更引人注意的是她對美國“霸權”的評價,有人說美國是軍事單極霸權,她當場表示“我不同意”,但又補一句“這是一個客觀事實”。
這聽起來繞,其實是典型的小國表達方式:嘴上不把詞說死,心里把風險算得很清。
如果直喊“美國霸權”,等于當眾給美國貼標簽,小國外交最怕這種硬碰硬,她選擇把“霸權”這個詞先按下去,但把“力量現實”抬起來,等于提醒所有人:你可以討厭現實,但別假裝現實不存在。
她還說自己對這種力量格局“感到擔憂”,因為“似乎沒有任何辦法可以阻止它”,這句話不算指責,更像一種無奈的風險提示。
當一個國家擁有壓倒性能力時,制度對它的約束就會變得松動,其他國家只能盯著它的克制程度過日子。
她同時判斷美國不會退出聯合國,也不信美國會拒繳所有會費,這個判斷也不玄學,美國是現有國際體系的重要設計者和受益者,退出等于自己拆自家房梁。
只要它還想在規則里占優勢,它就不會輕易離桌,對新加坡這類依賴外部市場、依賴規則穩定的小國而言,美國“留在聯合國”不是價值判斷,而是風險管理。

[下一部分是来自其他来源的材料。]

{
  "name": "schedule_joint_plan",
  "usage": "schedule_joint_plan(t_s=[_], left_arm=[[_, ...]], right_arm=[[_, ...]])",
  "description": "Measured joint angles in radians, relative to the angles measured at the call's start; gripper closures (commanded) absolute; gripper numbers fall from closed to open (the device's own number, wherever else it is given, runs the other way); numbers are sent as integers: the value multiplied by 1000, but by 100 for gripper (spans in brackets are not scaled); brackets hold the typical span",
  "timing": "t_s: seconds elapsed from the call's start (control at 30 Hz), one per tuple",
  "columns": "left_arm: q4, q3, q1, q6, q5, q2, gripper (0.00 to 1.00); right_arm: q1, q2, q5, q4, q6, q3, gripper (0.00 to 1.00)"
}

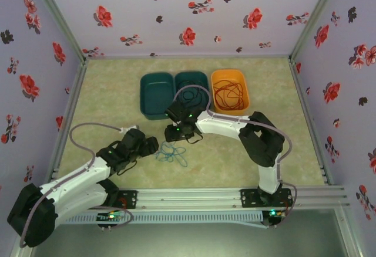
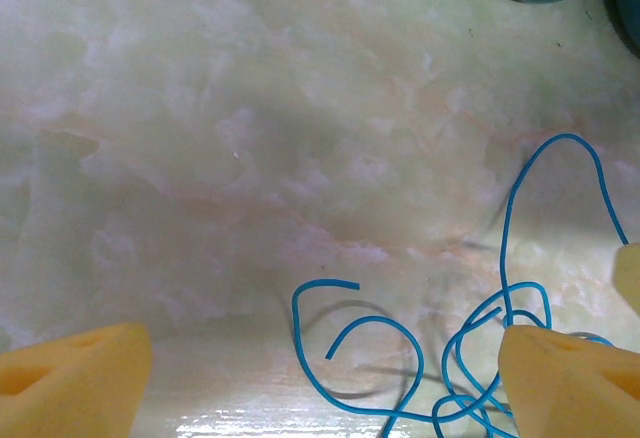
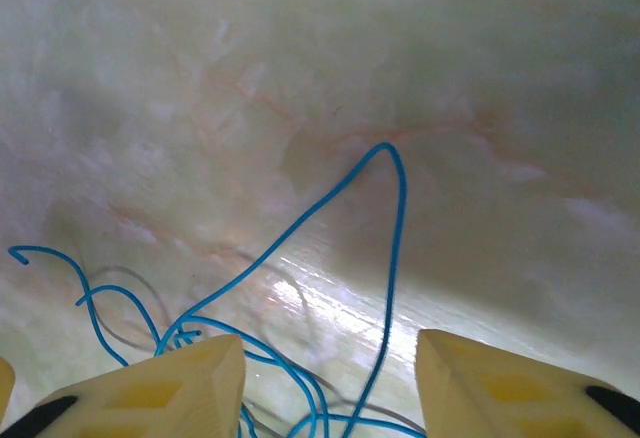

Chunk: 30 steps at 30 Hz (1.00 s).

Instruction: Untangle the cables

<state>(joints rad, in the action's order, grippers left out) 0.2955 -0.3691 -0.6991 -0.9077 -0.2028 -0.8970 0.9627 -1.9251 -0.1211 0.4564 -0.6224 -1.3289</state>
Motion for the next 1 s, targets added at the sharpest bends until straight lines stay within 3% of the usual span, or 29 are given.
schedule_joint_plan(t_s=[0.03, 0.13, 0.4, 0.73, 1.0], left_arm=[[-2, 0, 0, 0, 0, 0, 9], [-4, 0, 4, 0, -1, 0, 8], [-3, 0, 6, 2, -5, -4, 7], [-31, -18, 6, 39, 15, -21, 7], [-155, -27, 3, 88, 89, -95, 7]], right_arm=[[0, -5, -8, -1, -4, 0, 66], [0, -10, -30, -8, -6, 0, 99], [0, 38, -11, -4, 33, -2, 100], [0, 366, 103, 17, 104, 32, 100], [0, 459, 156, 50, 137, 37, 100]])
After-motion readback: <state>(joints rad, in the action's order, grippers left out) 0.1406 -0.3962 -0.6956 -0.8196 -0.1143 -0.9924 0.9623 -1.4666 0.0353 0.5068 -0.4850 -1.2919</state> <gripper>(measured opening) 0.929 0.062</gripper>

把這段話和“取消否決權”放在一起看,就能讀出陳慶珠的底層訴求:她不是來“站隊”的,她是在問一個更實際的問題,當大國力量差距明顯、制度又經常被否決權卡住,中小國家到底靠什么獲得基本的安全感?
她把美國的力量現實擺在臺上,又把聯合國的制度漏洞擺在臺上,本質是在說:別光討論誰更強,得討論怎么讓強者也得按程序辦事。
而這恰好和現場中國學者的回應形成對照,南京大學國際關系學院院長朱鋒在同場討論里指出,美國近期一些行動凸顯“叢林法則”的特征,呼吁其他國家團結合作。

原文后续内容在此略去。